#### Provided entries ####

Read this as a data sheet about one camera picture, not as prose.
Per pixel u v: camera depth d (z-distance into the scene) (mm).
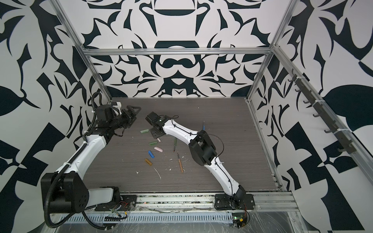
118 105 759
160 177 829
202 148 584
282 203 761
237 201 637
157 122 710
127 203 725
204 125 1044
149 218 776
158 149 935
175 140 965
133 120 830
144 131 990
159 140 965
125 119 727
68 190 401
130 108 736
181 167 852
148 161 875
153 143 936
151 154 909
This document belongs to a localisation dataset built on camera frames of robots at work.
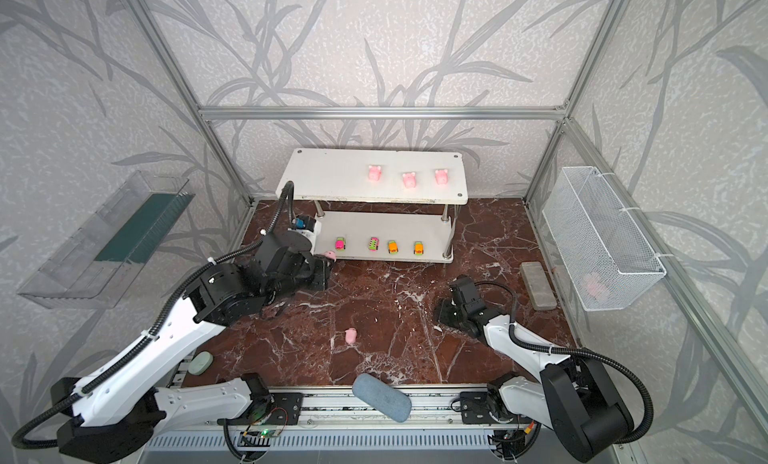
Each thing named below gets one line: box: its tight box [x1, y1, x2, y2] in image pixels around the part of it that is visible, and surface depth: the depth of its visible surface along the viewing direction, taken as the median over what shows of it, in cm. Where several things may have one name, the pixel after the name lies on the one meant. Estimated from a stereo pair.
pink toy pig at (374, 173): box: [368, 165, 382, 181], surface depth 80 cm
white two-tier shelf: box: [276, 148, 469, 263], surface depth 82 cm
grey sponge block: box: [519, 261, 558, 310], surface depth 95 cm
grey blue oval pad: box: [352, 373, 413, 423], surface depth 75 cm
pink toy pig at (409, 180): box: [402, 172, 417, 189], surface depth 78 cm
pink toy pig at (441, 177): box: [435, 169, 449, 185], surface depth 78 cm
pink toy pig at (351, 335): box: [345, 327, 357, 344], surface depth 86 cm
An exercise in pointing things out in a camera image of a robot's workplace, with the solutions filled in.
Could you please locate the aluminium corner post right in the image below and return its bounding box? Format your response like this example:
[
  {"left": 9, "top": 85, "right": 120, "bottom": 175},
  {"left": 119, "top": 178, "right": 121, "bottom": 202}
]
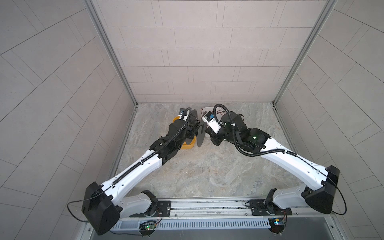
[{"left": 272, "top": 0, "right": 338, "bottom": 105}]

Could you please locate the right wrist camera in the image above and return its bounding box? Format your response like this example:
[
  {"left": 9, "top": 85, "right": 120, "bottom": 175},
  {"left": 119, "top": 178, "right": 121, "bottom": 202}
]
[{"left": 202, "top": 111, "right": 221, "bottom": 134}]

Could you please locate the aluminium corner post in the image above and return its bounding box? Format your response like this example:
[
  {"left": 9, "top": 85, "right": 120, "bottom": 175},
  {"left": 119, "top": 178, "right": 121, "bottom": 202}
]
[
  {"left": 83, "top": 0, "right": 139, "bottom": 106},
  {"left": 272, "top": 0, "right": 338, "bottom": 105}
]

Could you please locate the left circuit board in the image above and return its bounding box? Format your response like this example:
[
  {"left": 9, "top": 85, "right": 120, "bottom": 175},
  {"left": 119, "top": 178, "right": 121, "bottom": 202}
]
[{"left": 139, "top": 221, "right": 158, "bottom": 231}]

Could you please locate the yellow plastic tray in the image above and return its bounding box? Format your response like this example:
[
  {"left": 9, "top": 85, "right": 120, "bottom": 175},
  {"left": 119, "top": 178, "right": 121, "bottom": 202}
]
[{"left": 181, "top": 117, "right": 198, "bottom": 150}]

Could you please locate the aluminium corner post left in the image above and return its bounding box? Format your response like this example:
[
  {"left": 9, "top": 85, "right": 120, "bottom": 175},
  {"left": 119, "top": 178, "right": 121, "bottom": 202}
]
[{"left": 83, "top": 0, "right": 139, "bottom": 106}]

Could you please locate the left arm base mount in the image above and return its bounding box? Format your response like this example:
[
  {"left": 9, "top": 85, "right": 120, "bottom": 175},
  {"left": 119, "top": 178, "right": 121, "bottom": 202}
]
[{"left": 129, "top": 201, "right": 172, "bottom": 218}]

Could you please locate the circuit board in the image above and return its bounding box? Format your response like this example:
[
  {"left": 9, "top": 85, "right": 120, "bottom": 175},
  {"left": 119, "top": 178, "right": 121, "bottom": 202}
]
[
  {"left": 139, "top": 221, "right": 158, "bottom": 231},
  {"left": 268, "top": 218, "right": 286, "bottom": 234}
]

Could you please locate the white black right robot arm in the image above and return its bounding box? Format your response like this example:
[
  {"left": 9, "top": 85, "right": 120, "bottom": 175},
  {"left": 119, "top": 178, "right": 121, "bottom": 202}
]
[{"left": 202, "top": 112, "right": 340, "bottom": 215}]

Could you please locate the white plastic tray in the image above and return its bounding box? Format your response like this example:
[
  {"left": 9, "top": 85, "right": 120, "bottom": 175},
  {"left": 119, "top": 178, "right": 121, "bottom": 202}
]
[{"left": 201, "top": 107, "right": 226, "bottom": 115}]

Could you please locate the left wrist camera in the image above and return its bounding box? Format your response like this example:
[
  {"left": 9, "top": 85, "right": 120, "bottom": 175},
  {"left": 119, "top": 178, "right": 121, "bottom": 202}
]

####

Problem to solve.
In the listing above, locate the line containing "160 177 829" and the line containing "This document belongs", then transcribe both and every line between them verbatim.

Worked solution.
160 177 829
202 148 584
282 203 761
237 201 637
157 122 710
127 203 725
204 125 1044
149 218 776
158 149 935
175 140 965
133 120 830
144 131 990
159 140 965
125 119 727
68 190 401
130 108 736
181 167 852
148 161 875
153 143 936
151 154 909
This document belongs to a localisation dataset built on camera frames of robots at work.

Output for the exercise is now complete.